* _WORK TO COMPLETE_
Repeat the records in full and exactly, omitting pictures.

[Entries taken from a collection]

= = = = = = =

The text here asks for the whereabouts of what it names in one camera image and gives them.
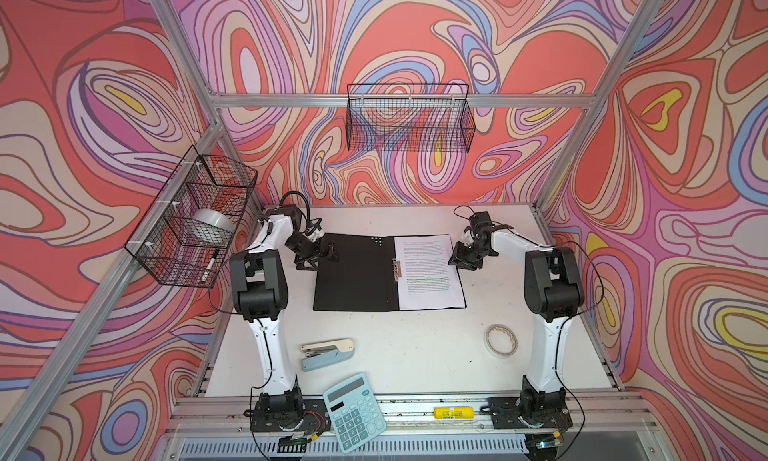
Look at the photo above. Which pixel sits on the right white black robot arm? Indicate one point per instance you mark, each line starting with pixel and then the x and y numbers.
pixel 553 293

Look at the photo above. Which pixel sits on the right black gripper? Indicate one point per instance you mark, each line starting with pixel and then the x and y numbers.
pixel 458 258

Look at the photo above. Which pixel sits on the white black file folder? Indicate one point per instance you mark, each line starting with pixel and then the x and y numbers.
pixel 363 279

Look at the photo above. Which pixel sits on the printed paper stack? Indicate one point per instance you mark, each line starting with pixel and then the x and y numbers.
pixel 426 281

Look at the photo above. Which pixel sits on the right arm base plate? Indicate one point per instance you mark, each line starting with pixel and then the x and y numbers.
pixel 528 413

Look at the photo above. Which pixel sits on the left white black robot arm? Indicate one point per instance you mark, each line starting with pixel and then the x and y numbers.
pixel 260 294

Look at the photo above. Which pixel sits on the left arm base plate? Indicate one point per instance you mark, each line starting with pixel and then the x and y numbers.
pixel 311 418

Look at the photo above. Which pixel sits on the yellow label sticker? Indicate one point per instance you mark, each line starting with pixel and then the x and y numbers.
pixel 454 413

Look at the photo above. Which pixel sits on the left black wire basket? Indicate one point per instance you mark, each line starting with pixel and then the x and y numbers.
pixel 168 243

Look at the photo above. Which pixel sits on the blue cream stapler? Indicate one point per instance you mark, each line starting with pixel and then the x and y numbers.
pixel 327 353

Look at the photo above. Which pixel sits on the teal calculator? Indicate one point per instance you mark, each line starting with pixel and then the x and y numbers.
pixel 355 414

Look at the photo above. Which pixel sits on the black marker pen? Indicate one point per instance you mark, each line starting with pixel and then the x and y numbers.
pixel 207 272

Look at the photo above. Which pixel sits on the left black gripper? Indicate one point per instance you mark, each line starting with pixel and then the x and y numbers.
pixel 313 258

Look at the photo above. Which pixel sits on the back black wire basket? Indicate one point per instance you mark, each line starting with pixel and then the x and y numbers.
pixel 410 117

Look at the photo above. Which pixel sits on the black wire basket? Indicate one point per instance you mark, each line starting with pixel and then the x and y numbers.
pixel 168 243
pixel 410 117

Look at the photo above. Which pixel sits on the clear tape roll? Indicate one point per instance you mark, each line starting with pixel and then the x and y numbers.
pixel 500 341

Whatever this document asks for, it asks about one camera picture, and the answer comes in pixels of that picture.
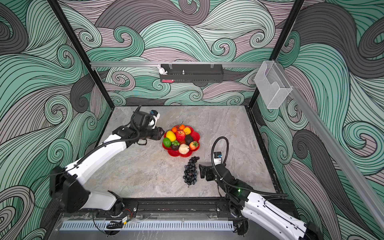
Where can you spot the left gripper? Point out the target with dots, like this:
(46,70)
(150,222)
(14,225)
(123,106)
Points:
(158,133)

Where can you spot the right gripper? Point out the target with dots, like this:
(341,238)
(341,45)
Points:
(210,171)

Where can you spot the green fake lime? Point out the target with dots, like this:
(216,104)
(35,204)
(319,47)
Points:
(167,143)

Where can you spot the yellow fake lemon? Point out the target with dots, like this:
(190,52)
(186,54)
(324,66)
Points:
(171,136)

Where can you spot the dark purple fake grapes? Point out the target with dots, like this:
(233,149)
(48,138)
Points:
(190,172)

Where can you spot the dark brown fake avocado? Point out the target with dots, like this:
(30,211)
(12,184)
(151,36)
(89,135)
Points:
(175,145)

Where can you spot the red fake wrinkled fruit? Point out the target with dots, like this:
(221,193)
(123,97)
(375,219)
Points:
(180,135)

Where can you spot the red fake strawberry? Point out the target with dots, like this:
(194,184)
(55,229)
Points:
(194,145)

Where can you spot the small yellow fake pear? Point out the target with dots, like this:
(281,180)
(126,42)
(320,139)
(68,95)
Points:
(187,130)

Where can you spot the cream fake pear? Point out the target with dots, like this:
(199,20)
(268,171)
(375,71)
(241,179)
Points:
(184,149)

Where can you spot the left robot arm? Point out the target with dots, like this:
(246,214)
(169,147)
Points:
(67,184)

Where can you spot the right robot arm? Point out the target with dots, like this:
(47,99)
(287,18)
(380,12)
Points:
(255,206)

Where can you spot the white rabbit figurine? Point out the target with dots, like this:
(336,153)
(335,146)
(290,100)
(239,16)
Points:
(162,71)

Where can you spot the black wall shelf tray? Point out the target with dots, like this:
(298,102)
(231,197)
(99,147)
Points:
(194,74)

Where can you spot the aluminium wall rail back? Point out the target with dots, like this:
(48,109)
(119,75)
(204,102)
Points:
(152,64)

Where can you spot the aluminium wall rail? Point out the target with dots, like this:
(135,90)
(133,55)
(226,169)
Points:
(152,64)
(363,188)

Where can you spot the white slotted cable duct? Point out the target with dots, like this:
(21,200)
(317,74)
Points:
(150,225)

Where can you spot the clear acrylic wall box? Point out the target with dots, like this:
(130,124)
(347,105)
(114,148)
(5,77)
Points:
(273,84)

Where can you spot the aluminium wall rail right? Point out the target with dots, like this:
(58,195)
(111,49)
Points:
(363,188)

= = = = = = =

* _WRITTEN ANSWER_
The text here asks for the whereabouts of what it names in one camera image and gives them.
Look at the photo above. Which pixel sits on the right white black robot arm? Indicate one point per instance you mark, each line starting with pixel and then the x and y numbers.
pixel 553 293

Look at the photo above. Which pixel sits on the right black gripper? Indicate one point per instance you mark, each line starting with pixel and then the x and y numbers.
pixel 458 258

Look at the photo above. Which pixel sits on the white black file folder? Indicate one point per instance you mark, each line starting with pixel and then the x and y numbers.
pixel 363 279

Look at the photo above. Which pixel sits on the printed paper stack? Indicate one point per instance you mark, each line starting with pixel and then the x and y numbers.
pixel 426 281

Look at the photo above. Which pixel sits on the right arm base plate? Indicate one point per instance you mark, each line starting with pixel and then the x and y numbers.
pixel 528 413

Look at the photo above. Which pixel sits on the left white black robot arm? Indicate one point per instance you mark, each line starting with pixel and then the x and y numbers.
pixel 260 294

Look at the photo above. Which pixel sits on the left arm base plate? Indicate one point per instance you mark, each line starting with pixel and then the x and y numbers.
pixel 311 418

Look at the photo above. Which pixel sits on the yellow label sticker? Indicate one point per instance you mark, each line starting with pixel and then the x and y numbers.
pixel 454 413

Look at the photo above. Which pixel sits on the left black wire basket? Indicate one point per instance you mark, each line starting with pixel and then the x and y numbers.
pixel 168 243

Look at the photo above. Which pixel sits on the blue cream stapler? Indicate one point per instance you mark, each line starting with pixel and then the x and y numbers.
pixel 327 353

Look at the photo above. Which pixel sits on the teal calculator? Indicate one point per instance you mark, each line starting with pixel and then the x and y numbers.
pixel 355 414

Look at the photo above. Which pixel sits on the black marker pen? Indicate one point per instance you mark, each line starting with pixel and then the x and y numbers.
pixel 207 272

Look at the photo above. Which pixel sits on the left black gripper? Indicate one point per instance you mark, each line starting with pixel and then the x and y numbers.
pixel 313 258

Look at the photo above. Which pixel sits on the back black wire basket? Indicate one point per instance you mark, each line starting with pixel and then the x and y numbers.
pixel 410 117

Look at the photo above. Which pixel sits on the black wire basket? Indicate one point per instance you mark, each line starting with pixel and then the x and y numbers.
pixel 168 243
pixel 410 117

Look at the photo above. Which pixel sits on the clear tape roll? Indicate one point per instance you mark, each line starting with pixel and then the x and y numbers.
pixel 500 341

Whatever this document asks for, it asks about one camera picture, and the answer comes in pixels of that picture.
Where can you spot the left gripper? Point out the target with dots, like this:
(46,70)
(150,222)
(14,225)
(123,106)
Points:
(158,133)

Where can you spot the right gripper? Point out the target with dots, like this:
(341,238)
(341,45)
Points:
(210,171)

Where can you spot the green fake lime? Point out the target with dots, like this:
(216,104)
(35,204)
(319,47)
Points:
(167,143)

Where can you spot the yellow fake lemon? Point out the target with dots, like this:
(190,52)
(186,54)
(324,66)
Points:
(171,136)

Where can you spot the dark purple fake grapes? Point out the target with dots, like this:
(233,149)
(48,138)
Points:
(190,172)

Where can you spot the dark brown fake avocado? Point out the target with dots, like this:
(30,211)
(12,184)
(151,36)
(89,135)
Points:
(175,145)

Where can you spot the red fake wrinkled fruit? Point out the target with dots, like this:
(221,193)
(123,97)
(375,219)
Points:
(180,135)

Where can you spot the red fake strawberry? Point out the target with dots, like this:
(194,184)
(55,229)
Points:
(194,145)

Where can you spot the small yellow fake pear? Point out the target with dots, like this:
(281,180)
(126,42)
(320,139)
(68,95)
Points:
(187,130)

Where can you spot the cream fake pear? Point out the target with dots, like this:
(199,20)
(268,171)
(375,71)
(241,179)
Points:
(184,149)

Where can you spot the left robot arm? Point out the target with dots, like this:
(246,214)
(169,147)
Points:
(67,184)

Where can you spot the right robot arm? Point out the target with dots, like this:
(47,99)
(287,18)
(380,12)
Points:
(255,206)

Where can you spot the white rabbit figurine? Point out the target with dots, like this:
(336,153)
(335,146)
(290,100)
(239,16)
Points:
(162,71)

Where can you spot the black wall shelf tray? Point out the target with dots, like this:
(298,102)
(231,197)
(99,147)
Points:
(194,74)

Where can you spot the aluminium wall rail back? Point out the target with dots, like this:
(48,109)
(119,75)
(204,102)
Points:
(152,64)

Where can you spot the aluminium wall rail? Point out the target with dots, like this:
(135,90)
(133,55)
(226,169)
Points:
(152,64)
(363,188)

Where can you spot the white slotted cable duct? Point out the target with dots, like this:
(21,200)
(317,74)
Points:
(150,225)

Where can you spot the clear acrylic wall box? Point out the target with dots, like this:
(130,124)
(347,105)
(114,148)
(5,77)
Points:
(273,84)

Where can you spot the aluminium wall rail right? Point out the target with dots, like this:
(58,195)
(111,49)
Points:
(363,188)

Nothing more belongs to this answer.